About this exercise
Output all of the records exactly as written.

─── Data shown

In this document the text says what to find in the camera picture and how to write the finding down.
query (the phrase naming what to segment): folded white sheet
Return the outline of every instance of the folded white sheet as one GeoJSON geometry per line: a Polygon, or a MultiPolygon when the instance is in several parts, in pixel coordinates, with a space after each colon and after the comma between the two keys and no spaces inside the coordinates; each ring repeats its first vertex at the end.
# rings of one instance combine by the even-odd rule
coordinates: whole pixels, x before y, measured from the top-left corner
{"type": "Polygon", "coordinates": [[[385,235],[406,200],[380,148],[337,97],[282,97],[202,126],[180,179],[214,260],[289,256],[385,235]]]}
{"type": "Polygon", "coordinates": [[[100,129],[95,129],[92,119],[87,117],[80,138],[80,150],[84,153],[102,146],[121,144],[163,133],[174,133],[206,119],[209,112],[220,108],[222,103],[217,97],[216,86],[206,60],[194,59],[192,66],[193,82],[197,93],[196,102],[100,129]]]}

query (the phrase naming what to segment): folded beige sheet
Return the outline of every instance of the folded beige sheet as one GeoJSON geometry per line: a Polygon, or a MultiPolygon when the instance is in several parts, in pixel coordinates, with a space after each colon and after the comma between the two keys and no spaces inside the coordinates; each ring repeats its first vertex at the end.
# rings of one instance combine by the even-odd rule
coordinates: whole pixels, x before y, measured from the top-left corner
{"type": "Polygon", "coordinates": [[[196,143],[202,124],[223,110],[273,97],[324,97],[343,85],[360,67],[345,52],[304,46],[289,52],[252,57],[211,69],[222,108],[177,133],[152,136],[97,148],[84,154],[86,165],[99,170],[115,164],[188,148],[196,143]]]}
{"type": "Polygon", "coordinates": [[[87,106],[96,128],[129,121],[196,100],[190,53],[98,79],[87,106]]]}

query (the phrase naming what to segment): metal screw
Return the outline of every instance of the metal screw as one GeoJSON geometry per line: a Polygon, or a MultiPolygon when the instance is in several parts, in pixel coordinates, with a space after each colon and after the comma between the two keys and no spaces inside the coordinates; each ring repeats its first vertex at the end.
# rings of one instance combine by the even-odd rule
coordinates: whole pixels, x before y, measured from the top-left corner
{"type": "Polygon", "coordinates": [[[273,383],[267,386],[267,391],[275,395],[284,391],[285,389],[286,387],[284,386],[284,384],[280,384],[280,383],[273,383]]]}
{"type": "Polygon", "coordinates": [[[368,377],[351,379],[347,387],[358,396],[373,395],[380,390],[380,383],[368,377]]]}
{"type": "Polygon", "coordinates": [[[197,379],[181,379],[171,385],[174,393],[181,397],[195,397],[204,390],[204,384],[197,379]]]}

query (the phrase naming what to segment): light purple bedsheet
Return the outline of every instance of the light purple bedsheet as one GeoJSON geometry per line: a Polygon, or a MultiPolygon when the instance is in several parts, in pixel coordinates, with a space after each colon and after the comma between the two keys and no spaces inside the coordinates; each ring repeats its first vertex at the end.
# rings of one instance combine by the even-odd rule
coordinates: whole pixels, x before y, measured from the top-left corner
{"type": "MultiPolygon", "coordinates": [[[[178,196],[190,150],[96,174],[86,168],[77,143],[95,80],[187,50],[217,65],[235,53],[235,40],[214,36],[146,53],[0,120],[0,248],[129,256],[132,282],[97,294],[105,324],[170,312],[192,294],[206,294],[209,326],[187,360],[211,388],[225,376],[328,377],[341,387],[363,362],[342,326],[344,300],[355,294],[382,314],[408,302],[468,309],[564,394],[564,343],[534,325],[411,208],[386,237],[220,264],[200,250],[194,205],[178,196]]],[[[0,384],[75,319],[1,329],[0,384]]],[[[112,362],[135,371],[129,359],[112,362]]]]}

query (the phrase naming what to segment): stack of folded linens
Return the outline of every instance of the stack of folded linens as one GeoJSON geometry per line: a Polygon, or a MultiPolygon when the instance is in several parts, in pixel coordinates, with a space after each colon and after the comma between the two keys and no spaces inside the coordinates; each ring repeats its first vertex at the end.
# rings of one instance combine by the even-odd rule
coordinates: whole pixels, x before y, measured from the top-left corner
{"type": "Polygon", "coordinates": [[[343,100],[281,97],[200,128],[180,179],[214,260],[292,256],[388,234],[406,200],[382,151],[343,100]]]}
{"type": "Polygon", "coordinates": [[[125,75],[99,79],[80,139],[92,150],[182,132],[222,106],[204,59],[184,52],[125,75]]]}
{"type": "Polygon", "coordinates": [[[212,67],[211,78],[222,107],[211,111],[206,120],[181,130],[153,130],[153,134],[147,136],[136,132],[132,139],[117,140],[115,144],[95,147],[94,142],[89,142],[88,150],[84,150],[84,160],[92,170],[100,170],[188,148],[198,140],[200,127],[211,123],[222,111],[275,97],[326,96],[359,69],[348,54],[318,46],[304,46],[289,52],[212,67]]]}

──────

Task answer
In this document the text says what to find in the camera picture and how to write the finding down.
query (the phrase naming what to segment): folded white sheet
Return the outline of every instance of the folded white sheet as one GeoJSON geometry per line: a Polygon, or a MultiPolygon when the instance is in several parts, in pixel coordinates, with a space after each colon and after the comma between the two keys and no spaces inside the coordinates; each ring repeats its first vertex at the end.
# rings of one instance combine by the even-odd rule
coordinates: whole pixels, x before y, measured from the top-left corner
{"type": "Polygon", "coordinates": [[[385,235],[406,200],[380,148],[337,97],[282,97],[202,126],[180,179],[214,260],[289,256],[385,235]]]}
{"type": "Polygon", "coordinates": [[[100,129],[95,129],[92,119],[87,117],[80,138],[80,150],[84,153],[102,146],[121,144],[163,133],[174,133],[206,119],[209,112],[220,108],[222,103],[217,97],[216,86],[206,60],[194,59],[192,66],[193,82],[197,93],[196,102],[100,129]]]}

query (the phrase naming what to segment): folded beige sheet
Return the outline of every instance of the folded beige sheet as one GeoJSON geometry per line: a Polygon, or a MultiPolygon when the instance is in several parts, in pixel coordinates, with a space after each colon and after the comma between the two keys and no spaces inside the coordinates; each ring repeats its first vertex at the end.
# rings of one instance combine by the even-odd rule
coordinates: whole pixels, x before y, measured from the top-left corner
{"type": "Polygon", "coordinates": [[[196,143],[202,124],[223,110],[273,97],[324,97],[343,85],[360,67],[345,52],[304,46],[289,52],[252,57],[211,69],[222,108],[177,133],[152,136],[97,148],[84,154],[86,165],[99,170],[115,164],[188,148],[196,143]]]}
{"type": "Polygon", "coordinates": [[[87,106],[96,128],[129,121],[196,100],[190,53],[98,79],[87,106]]]}

query (the phrase naming what to segment): metal screw
Return the outline of every instance of the metal screw as one GeoJSON geometry per line: a Polygon, or a MultiPolygon when the instance is in several parts, in pixel coordinates, with a space after each colon and after the comma between the two keys and no spaces inside the coordinates; each ring repeats its first vertex at the end.
# rings of one instance combine by the even-odd rule
coordinates: whole pixels, x before y, measured from the top-left corner
{"type": "Polygon", "coordinates": [[[273,383],[267,386],[267,391],[275,395],[284,391],[285,389],[286,387],[284,386],[284,384],[280,384],[280,383],[273,383]]]}
{"type": "Polygon", "coordinates": [[[368,377],[351,379],[347,387],[358,396],[373,395],[380,390],[380,383],[368,377]]]}
{"type": "Polygon", "coordinates": [[[197,379],[181,379],[171,385],[174,393],[181,397],[195,397],[204,390],[204,384],[197,379]]]}

query (the phrase naming what to segment): light purple bedsheet
Return the outline of every instance of the light purple bedsheet as one GeoJSON geometry per line: a Polygon, or a MultiPolygon when the instance is in several parts, in pixel coordinates, with a space after each colon and after the comma between the two keys and no spaces inside the coordinates; each ring repeats its first vertex at the end.
# rings of one instance combine by the even-odd rule
coordinates: whole pixels, x before y, measured from the top-left corner
{"type": "MultiPolygon", "coordinates": [[[[178,196],[190,150],[96,174],[86,168],[77,143],[95,80],[187,50],[217,65],[235,53],[235,40],[214,36],[146,53],[0,120],[0,248],[129,256],[132,282],[97,294],[105,324],[170,312],[192,294],[206,294],[209,326],[187,360],[211,388],[225,376],[328,377],[341,387],[363,362],[342,326],[344,300],[355,294],[382,314],[408,302],[468,309],[564,394],[564,343],[534,325],[411,208],[386,237],[220,264],[200,250],[194,205],[178,196]]],[[[0,384],[75,319],[1,329],[0,384]]],[[[112,362],[135,371],[129,359],[112,362]]]]}

query (the phrase naming what to segment): stack of folded linens
Return the outline of every instance of the stack of folded linens as one GeoJSON geometry per line: a Polygon, or a MultiPolygon when the instance is in several parts, in pixel coordinates, with a space after each colon and after the comma between the two keys and no spaces inside the coordinates; each ring repeats its first vertex at the end.
# rings of one instance combine by the even-odd rule
coordinates: whole pixels, x before y, measured from the top-left corner
{"type": "Polygon", "coordinates": [[[343,100],[281,97],[200,128],[180,179],[214,260],[292,256],[388,234],[406,200],[382,151],[343,100]]]}
{"type": "Polygon", "coordinates": [[[125,75],[99,79],[80,139],[92,150],[182,132],[222,106],[204,59],[184,52],[125,75]]]}
{"type": "Polygon", "coordinates": [[[212,67],[211,78],[222,107],[211,111],[206,120],[181,130],[153,130],[153,134],[147,136],[136,132],[132,139],[117,140],[115,144],[95,147],[94,142],[89,142],[88,150],[84,150],[84,160],[92,170],[100,170],[188,148],[198,140],[200,127],[211,123],[222,111],[275,97],[326,96],[359,69],[348,54],[318,46],[304,46],[289,52],[212,67]]]}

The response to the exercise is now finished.